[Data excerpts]
· · ·

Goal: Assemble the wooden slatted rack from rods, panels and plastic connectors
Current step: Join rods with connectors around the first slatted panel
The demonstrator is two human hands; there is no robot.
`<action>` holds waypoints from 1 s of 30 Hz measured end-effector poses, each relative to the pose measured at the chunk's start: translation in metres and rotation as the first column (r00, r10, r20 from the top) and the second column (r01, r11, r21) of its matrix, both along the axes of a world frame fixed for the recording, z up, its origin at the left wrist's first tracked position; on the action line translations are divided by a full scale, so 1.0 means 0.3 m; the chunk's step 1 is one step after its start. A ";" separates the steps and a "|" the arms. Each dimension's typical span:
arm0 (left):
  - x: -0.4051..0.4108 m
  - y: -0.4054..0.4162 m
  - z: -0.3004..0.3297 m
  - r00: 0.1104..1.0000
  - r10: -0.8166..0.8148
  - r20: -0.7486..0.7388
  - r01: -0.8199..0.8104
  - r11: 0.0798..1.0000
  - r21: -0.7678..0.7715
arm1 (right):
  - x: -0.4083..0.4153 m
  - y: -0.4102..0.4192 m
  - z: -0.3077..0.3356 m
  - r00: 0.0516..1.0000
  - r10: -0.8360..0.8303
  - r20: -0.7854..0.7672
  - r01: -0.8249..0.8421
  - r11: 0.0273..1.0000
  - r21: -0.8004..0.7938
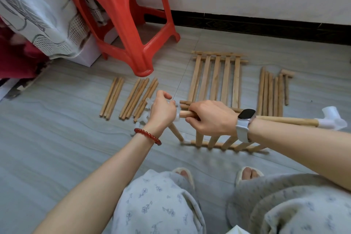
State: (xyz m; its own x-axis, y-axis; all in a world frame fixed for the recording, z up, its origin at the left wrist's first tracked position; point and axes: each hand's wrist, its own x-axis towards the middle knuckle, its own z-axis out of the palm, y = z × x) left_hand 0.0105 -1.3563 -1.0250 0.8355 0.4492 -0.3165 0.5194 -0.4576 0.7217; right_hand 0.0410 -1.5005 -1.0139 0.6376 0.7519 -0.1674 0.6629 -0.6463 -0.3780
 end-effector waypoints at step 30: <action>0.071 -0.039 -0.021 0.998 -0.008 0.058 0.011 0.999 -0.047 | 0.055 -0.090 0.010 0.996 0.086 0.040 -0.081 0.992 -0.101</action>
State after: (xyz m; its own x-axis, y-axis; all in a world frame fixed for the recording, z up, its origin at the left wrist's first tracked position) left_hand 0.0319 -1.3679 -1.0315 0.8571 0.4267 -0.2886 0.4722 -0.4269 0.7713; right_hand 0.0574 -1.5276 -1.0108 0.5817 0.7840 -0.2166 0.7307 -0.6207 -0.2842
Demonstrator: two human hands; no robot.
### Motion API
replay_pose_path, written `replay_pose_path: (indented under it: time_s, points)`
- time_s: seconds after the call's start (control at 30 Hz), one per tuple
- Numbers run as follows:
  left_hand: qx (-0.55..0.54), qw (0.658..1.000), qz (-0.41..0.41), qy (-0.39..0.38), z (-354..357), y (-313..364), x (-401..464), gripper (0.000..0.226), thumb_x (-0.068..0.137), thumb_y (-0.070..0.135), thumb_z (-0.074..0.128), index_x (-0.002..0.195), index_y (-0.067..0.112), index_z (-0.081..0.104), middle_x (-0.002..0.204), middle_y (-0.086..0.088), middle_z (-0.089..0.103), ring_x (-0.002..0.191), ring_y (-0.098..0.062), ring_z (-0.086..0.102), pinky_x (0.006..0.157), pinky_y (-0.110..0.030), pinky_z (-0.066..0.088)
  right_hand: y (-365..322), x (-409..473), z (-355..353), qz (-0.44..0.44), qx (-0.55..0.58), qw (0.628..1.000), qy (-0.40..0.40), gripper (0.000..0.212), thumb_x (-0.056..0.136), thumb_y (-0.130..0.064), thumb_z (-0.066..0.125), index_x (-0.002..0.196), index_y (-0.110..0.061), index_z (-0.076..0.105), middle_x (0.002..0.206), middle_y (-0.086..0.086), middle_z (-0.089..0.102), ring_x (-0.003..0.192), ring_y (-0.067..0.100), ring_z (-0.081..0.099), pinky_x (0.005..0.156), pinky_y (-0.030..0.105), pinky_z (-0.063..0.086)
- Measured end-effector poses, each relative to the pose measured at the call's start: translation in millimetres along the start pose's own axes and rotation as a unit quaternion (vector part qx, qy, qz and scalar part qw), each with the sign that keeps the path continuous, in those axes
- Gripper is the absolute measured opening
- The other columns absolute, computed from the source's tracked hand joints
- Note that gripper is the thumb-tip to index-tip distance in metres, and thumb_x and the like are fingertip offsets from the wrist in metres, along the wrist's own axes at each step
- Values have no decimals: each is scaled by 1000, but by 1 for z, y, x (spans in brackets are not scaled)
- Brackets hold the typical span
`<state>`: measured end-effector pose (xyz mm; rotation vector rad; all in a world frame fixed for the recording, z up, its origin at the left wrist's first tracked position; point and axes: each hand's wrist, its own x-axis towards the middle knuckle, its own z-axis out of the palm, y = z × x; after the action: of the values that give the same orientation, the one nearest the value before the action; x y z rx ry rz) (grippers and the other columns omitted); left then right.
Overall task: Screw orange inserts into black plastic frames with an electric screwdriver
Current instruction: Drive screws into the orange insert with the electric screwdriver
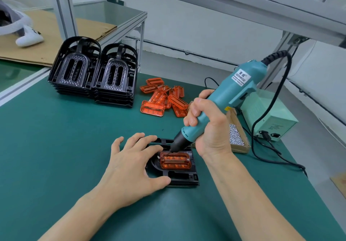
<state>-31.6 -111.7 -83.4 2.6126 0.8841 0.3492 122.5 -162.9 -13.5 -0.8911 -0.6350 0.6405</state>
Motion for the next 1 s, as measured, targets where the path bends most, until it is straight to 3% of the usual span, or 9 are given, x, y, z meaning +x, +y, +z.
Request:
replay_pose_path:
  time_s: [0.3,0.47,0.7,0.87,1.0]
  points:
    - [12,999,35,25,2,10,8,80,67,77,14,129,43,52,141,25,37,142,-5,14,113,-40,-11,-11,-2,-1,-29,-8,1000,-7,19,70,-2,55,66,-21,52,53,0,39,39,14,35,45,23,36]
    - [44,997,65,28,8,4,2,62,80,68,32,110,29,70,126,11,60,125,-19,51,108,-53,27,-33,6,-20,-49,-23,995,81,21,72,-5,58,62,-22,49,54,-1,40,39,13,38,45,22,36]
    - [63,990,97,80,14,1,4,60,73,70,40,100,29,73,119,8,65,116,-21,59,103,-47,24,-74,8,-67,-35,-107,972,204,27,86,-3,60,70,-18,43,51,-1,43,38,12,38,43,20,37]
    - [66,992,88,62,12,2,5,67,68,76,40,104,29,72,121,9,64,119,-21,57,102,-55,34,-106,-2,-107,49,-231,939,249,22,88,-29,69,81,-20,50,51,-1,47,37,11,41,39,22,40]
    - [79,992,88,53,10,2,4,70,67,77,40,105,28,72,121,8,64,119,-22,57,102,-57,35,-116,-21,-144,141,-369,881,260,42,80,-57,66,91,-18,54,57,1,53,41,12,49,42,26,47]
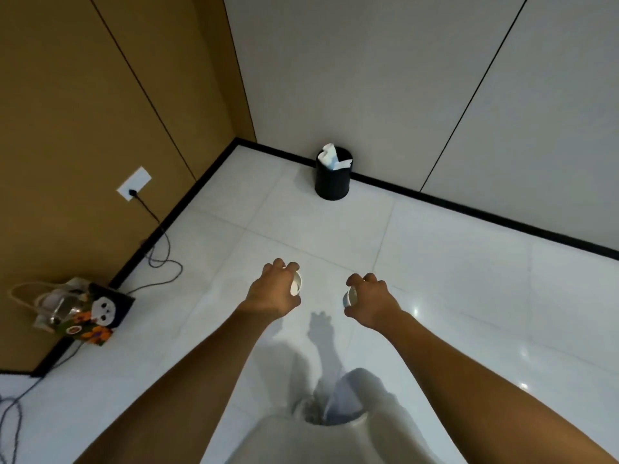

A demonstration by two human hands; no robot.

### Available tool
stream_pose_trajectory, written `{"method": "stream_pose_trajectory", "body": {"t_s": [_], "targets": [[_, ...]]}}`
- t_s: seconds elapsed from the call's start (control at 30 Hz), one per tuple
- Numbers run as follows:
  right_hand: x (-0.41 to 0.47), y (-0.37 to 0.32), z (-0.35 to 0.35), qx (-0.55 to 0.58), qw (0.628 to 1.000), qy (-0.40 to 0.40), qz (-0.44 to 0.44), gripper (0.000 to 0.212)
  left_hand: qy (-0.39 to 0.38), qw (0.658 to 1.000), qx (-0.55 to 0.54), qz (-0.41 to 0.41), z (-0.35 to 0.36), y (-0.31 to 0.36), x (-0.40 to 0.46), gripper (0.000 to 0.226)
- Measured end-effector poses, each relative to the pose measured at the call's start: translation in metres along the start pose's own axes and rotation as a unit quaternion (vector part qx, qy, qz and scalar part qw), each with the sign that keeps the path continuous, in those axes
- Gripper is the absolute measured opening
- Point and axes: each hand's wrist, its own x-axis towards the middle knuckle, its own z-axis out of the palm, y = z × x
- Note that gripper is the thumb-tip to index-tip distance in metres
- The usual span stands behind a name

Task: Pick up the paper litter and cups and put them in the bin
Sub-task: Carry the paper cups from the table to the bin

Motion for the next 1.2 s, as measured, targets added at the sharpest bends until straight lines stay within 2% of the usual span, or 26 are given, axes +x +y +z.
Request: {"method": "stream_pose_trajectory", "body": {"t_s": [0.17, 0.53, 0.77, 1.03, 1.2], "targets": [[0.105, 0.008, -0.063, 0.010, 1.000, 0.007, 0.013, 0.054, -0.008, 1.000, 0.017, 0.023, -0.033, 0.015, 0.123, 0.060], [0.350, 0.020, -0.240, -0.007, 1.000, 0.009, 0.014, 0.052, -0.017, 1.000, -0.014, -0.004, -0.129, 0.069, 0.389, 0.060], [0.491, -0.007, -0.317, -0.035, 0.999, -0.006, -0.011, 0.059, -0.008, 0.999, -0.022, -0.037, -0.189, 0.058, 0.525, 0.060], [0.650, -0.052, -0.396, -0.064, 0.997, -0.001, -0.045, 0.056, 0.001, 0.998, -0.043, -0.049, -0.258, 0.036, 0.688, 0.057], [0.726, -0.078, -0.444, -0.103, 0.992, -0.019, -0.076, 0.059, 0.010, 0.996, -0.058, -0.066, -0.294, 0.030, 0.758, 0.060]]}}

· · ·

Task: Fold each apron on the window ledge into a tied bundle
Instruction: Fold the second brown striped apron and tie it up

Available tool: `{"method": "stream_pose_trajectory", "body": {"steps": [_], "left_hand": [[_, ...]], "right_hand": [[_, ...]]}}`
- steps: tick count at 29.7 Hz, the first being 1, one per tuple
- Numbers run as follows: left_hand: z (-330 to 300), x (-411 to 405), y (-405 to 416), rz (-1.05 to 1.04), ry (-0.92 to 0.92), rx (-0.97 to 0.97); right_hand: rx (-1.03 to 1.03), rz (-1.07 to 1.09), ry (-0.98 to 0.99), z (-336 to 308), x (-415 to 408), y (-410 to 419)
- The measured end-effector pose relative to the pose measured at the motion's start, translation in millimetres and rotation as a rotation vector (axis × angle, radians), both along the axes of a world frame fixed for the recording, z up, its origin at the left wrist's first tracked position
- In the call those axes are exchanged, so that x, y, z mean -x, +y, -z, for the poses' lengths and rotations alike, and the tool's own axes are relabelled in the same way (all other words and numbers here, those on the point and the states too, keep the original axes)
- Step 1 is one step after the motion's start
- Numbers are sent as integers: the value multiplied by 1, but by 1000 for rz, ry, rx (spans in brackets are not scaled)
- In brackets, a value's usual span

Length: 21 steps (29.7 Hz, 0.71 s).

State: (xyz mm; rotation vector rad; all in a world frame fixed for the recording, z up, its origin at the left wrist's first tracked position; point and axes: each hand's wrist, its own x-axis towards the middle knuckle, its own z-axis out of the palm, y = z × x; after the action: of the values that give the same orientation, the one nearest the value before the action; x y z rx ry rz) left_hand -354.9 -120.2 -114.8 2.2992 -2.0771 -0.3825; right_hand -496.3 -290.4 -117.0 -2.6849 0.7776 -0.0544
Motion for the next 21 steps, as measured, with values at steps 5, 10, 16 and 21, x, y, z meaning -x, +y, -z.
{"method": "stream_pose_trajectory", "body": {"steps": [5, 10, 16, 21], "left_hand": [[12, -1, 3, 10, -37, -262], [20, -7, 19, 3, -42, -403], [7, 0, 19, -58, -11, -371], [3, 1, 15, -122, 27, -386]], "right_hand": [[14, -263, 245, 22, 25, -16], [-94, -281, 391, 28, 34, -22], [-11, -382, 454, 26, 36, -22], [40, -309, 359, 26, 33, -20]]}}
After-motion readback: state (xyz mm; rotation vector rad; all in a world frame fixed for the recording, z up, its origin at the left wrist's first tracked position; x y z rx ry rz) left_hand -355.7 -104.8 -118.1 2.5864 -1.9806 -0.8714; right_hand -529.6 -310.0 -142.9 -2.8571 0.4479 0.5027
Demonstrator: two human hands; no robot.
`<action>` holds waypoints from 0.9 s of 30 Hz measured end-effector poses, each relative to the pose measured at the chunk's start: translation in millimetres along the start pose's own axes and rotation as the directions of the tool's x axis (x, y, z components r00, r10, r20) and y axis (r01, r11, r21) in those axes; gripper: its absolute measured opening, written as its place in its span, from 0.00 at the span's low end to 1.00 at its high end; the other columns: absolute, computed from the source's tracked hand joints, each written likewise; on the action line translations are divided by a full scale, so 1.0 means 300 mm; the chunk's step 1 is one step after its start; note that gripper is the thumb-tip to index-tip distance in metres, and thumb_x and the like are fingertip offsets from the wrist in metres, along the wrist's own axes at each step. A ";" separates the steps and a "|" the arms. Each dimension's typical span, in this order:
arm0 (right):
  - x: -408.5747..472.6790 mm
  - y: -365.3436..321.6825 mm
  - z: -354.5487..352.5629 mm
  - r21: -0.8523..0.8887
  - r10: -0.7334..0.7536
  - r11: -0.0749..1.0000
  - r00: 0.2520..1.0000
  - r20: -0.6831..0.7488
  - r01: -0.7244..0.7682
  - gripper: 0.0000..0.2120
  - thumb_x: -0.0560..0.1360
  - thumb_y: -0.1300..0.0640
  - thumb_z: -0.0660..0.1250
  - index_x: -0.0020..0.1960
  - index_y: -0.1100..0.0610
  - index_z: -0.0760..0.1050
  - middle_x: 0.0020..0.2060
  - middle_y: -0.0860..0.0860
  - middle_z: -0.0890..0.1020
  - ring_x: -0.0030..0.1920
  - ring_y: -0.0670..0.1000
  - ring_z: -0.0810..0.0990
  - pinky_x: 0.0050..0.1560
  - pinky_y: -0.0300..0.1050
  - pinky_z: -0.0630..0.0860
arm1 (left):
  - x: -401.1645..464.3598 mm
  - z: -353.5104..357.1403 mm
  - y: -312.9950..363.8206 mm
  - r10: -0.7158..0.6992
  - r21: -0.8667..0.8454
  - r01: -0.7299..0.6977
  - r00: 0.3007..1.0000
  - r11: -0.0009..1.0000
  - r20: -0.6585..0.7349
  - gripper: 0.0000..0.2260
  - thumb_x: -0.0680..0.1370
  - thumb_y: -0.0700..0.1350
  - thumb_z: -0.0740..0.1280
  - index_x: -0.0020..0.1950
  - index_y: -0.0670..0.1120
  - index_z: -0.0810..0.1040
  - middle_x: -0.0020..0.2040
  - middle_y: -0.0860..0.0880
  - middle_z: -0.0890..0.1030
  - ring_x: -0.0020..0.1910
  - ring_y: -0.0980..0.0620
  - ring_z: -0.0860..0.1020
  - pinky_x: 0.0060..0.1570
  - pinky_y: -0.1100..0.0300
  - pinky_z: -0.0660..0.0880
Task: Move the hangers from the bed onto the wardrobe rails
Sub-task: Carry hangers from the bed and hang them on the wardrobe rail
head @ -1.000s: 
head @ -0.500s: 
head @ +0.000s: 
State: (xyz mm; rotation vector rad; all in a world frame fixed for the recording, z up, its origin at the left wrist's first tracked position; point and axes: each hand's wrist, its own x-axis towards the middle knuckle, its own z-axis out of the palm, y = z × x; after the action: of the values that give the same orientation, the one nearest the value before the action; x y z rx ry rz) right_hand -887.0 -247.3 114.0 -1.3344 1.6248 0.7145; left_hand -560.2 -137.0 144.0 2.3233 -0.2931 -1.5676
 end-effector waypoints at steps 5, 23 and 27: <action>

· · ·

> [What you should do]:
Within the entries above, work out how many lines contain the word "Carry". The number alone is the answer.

> [Solution]:
2